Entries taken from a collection
━━━━━━━━━━━━━━━━━━━━━━━━━━━━━━

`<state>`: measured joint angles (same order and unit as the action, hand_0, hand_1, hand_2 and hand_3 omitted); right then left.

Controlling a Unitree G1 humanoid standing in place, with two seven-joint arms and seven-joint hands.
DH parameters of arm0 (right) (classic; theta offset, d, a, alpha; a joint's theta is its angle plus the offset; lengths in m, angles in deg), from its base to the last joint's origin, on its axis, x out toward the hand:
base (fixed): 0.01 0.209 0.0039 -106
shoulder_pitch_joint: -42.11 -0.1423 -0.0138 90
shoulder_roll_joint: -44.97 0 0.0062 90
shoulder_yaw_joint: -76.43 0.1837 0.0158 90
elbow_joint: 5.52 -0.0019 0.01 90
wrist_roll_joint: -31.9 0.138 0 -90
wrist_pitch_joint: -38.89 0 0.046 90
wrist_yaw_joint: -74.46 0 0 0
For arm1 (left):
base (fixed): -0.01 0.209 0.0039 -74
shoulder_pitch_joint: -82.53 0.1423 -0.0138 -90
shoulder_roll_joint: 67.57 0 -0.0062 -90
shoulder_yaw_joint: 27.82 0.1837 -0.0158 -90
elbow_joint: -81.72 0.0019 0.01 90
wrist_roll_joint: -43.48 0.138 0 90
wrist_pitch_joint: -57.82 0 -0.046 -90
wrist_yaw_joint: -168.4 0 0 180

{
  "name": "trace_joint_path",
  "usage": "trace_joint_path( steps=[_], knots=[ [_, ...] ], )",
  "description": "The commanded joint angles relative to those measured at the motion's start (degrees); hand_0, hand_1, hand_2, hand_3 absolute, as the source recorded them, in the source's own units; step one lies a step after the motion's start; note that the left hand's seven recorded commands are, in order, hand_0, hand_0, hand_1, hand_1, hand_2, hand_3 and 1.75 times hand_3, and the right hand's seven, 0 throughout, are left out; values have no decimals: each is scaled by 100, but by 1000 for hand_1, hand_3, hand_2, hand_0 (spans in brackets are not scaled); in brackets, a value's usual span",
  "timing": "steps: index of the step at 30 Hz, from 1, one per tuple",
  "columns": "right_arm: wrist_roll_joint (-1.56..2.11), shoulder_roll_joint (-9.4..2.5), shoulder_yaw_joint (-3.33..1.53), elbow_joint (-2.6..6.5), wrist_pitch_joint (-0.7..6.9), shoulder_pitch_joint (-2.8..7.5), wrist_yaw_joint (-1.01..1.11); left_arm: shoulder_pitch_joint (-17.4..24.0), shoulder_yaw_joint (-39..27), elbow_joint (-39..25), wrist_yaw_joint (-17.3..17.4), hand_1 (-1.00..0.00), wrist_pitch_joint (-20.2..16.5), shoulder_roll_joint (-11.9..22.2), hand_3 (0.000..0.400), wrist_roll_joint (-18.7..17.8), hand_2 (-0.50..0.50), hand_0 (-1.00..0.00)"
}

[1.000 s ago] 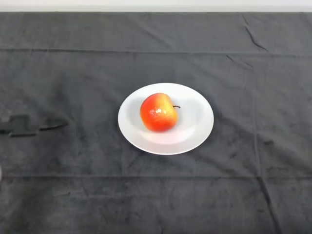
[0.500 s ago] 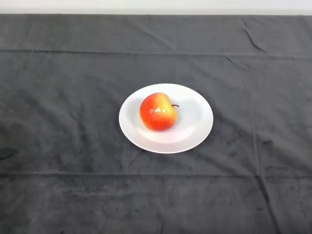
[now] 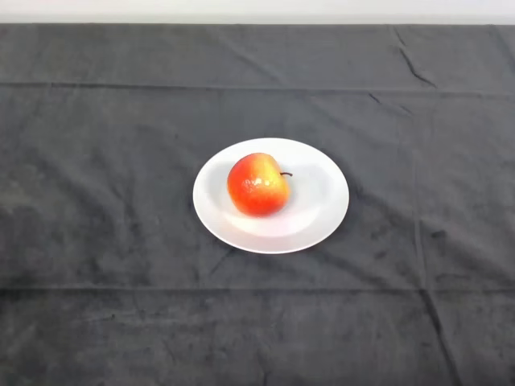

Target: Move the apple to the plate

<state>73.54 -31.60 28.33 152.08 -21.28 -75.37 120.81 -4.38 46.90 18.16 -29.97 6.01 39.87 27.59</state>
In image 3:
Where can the red yellow apple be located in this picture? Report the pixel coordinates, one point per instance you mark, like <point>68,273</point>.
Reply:
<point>257,189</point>

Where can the white round plate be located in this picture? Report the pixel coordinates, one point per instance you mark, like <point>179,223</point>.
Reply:
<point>318,209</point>

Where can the black table cloth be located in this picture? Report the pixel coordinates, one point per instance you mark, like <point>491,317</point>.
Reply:
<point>402,313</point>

━━━━━━━━━━━━━━━━━━━━━━━━━━━━━━

State in a single number how many lines in the data include the word "plate".

2